Pictures are to be omitted; everything else in the data must be transcribed exactly.
[Opening DATA EXTRACT section]
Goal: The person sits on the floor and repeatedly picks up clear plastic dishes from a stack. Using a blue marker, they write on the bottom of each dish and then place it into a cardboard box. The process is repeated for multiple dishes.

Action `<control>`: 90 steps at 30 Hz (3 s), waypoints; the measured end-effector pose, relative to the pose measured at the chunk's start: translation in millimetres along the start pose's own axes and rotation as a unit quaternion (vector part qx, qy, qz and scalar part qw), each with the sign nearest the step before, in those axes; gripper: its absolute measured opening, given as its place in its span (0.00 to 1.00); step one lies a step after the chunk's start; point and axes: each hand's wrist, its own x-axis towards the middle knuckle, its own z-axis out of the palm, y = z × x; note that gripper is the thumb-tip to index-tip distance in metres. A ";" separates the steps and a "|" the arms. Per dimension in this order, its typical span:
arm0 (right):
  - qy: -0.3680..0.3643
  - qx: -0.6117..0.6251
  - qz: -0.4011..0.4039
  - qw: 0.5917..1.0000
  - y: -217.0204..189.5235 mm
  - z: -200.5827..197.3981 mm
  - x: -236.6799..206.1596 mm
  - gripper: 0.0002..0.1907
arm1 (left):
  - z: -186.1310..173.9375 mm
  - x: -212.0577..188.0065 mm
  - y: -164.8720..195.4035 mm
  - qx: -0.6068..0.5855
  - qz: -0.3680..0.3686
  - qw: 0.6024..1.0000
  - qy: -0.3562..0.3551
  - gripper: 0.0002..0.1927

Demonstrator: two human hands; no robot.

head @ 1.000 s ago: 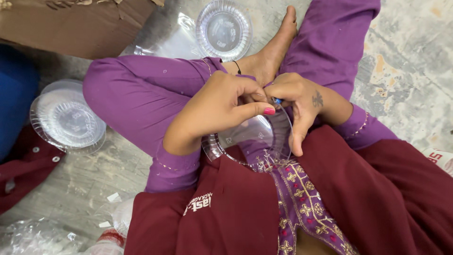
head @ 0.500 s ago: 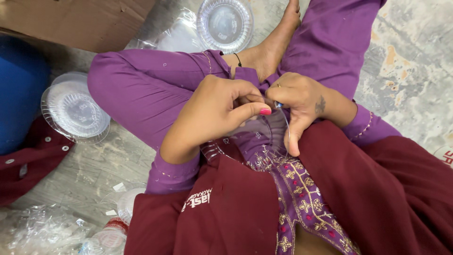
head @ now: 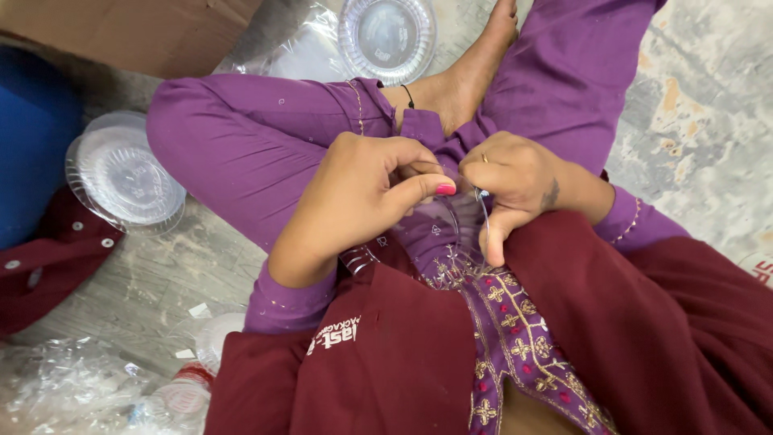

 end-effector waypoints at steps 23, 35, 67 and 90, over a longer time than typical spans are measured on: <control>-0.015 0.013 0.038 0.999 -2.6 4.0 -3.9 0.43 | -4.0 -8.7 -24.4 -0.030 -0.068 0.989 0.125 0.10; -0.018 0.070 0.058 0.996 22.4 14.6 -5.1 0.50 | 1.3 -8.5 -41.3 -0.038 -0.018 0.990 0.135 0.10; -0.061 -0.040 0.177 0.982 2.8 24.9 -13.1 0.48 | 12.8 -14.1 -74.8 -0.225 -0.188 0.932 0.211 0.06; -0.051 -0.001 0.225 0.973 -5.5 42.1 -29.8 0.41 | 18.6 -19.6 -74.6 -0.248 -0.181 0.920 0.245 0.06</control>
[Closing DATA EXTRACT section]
**RESULT**
Goal: The person sits on the floor and repeatedly picks up clear plastic dishes from a stack. Using a blue marker, they write on the bottom of each dish and then place it into a cardboard box. The process is repeated for multiple dishes.

Action `<control>`: 90 steps at 30 Hz (3 s), waypoints; the measured end-effector pose, relative to the pose measured at the chunk's start: translation in millimetres along the start pose's own axes and rotation as a unit quaternion (vector part qx, qy, qz and scalar part qw), each with the sign nearest the step before, in those axes; gripper: its absolute measured opening, given as its place in its span (0.00 to 1.00); step one lies a step after the chunk's start; point and axes: each hand's wrist, its own x-axis towards the middle knuckle, its own z-axis out of the palm, y = z × x; note that gripper is the thumb-tip to index-tip distance in metres. A ";" separates the steps and a "|" the arms. Per dimension in this order, its typical span:
arm0 (right):
  - qy: -0.3680..0.3643
  - qx: -0.6117..0.6251
  - qz: -0.4011..0.4039
  - qw: 0.5917..1.0000
  - y: -217.0204..189.5235 mm
  - z: -200.5827..197.3981 mm
  - x: -236.6799..206.1596 mm
  - gripper: 0.0002..0.1907
arm1 (left):
  - z: -186.1310..173.9375 mm
  - x: -212.0577..188.0065 mm
  - y: -164.8720..195.4035 mm
  - qx: -0.6068..0.5855
  - qz: -0.3680..0.3686
  - qw: 0.6024..1.0000
  - qy: -0.3562..0.3551
  - gripper: 0.0002..0.1927

Demonstrator: two human hands; no robot.

head @ 1.000 s ago: 
head @ 0.500 s ago: 
head @ now: 

 end-effector waypoints at steps 23, 35, 67 and 90, over a longer time than typical spans are measured on: <control>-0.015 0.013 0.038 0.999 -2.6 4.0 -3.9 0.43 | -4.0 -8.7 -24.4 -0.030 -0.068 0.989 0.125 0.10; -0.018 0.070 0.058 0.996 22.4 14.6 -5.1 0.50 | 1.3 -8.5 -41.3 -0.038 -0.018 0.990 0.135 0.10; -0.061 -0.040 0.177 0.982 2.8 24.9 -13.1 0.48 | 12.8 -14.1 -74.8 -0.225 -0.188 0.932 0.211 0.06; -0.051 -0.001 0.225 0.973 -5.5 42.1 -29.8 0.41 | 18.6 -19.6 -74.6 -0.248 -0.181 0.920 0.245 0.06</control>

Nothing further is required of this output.